Let’s explore a TimescaleDB feature that can help us generate test data efficiently. Using the generate_series function, we can create time-based sequences that can be enriched with random or calculated values. This approach allows us to quickly generate days, months, or even years of data with the desired time interval.

To demonstrate this concept, we’ll create a practical example: generating financial data for the last 6 months with readings every 5 minutes. This could be useful when developing trading platforms, financial analysis tools, or monitoring dashboards.
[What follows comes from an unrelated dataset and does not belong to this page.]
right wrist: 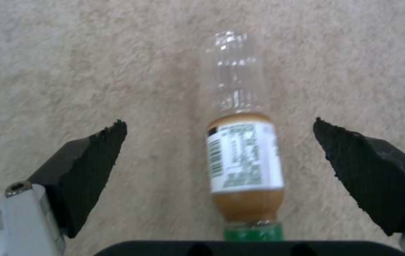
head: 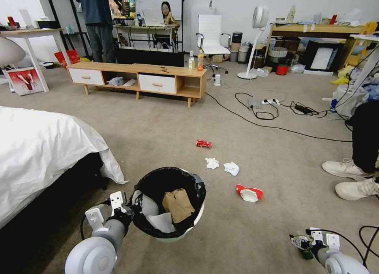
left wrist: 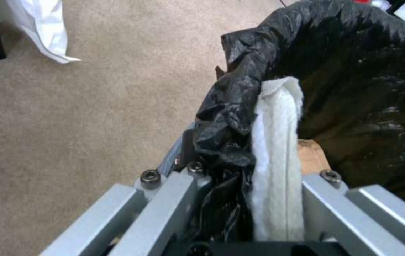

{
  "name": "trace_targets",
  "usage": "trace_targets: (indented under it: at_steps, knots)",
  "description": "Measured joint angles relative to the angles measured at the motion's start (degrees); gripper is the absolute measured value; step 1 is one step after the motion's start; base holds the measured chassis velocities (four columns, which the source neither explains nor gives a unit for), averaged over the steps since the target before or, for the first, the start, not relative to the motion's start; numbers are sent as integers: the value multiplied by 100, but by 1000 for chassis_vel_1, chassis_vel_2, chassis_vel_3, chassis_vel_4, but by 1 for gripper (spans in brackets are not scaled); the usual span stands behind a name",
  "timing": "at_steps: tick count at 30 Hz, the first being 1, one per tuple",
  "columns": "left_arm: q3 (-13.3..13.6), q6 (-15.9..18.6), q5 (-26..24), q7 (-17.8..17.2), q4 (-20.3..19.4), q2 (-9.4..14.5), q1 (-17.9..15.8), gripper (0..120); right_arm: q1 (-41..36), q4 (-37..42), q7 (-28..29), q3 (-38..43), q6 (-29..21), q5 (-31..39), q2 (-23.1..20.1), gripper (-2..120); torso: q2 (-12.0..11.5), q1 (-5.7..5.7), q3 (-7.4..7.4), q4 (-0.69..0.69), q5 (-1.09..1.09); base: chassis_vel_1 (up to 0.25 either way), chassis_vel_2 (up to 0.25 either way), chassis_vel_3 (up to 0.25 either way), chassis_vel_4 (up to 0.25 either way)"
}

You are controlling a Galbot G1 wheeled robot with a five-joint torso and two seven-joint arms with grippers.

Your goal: Pick up the trash bin and place the garbage on the floor into it.

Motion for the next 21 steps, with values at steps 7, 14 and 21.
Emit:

First, let’s create our table structure:

CREATE TABLE stock_prices (
    time TIMESTAMPTZ NOT NULL,
    symbol TEXT NOT NULL,
    price DECIMAL(10,2) NOT NULL,
    volume INTEGER NOT NULL
);

-- Convert to hypertable for better time series management
SELECT create_hypertable('stock_prices', 'time');

Now, let’s generate our test data:

WITH params AS (
  SELECT 
    100.00::decimal as initial_price,  -- Starting price for our stock
    0.02 as volatility                 -- Price variation factor
),
time_series AS (
  SELECT 
    generate_series(
      NOW() - INTERVAL '6 months',
      NOW(),
      INTERVAL '5 minutes'
    ) AS time
)
INSERT INTO stock_prices
SELECT 
  time,
  'DEMO' as symbol,
  -- Generate price with random variations
  (
    params.initial_price * (1 + params.volatility * (random() - 0.5))
  )::decimal(10,2) as price,
  -- Simulate trading volume
  floor(random() * 10000)::integer as volume
FROM time_series, params;

Let’s examine what we’ve created with a few queries:

-- Check the latest data points
SELECT time, symbol, price, volume 
FROM stock_prices 
ORDER BY time DESC 
LIMIT 5;

-- Get daily statistics
SELECT 
    date_trunc('day', time) as trading_day,
    avg(price) as avg_price,
    max(price) as high_price,
    min(price) as low_price,
    sum(volume) as total_volume
FROM stock_prices
GROUP BY trading_day
ORDER BY trading_day DESC
LIMIT 5;

With minimal effort, we’ve created a substantial dataset that we can use for testing our applications. While this example focuses on financial data, the same approach can be applied to any time series data you need to generate, such as sensor readings, system metrics, or user activity logs.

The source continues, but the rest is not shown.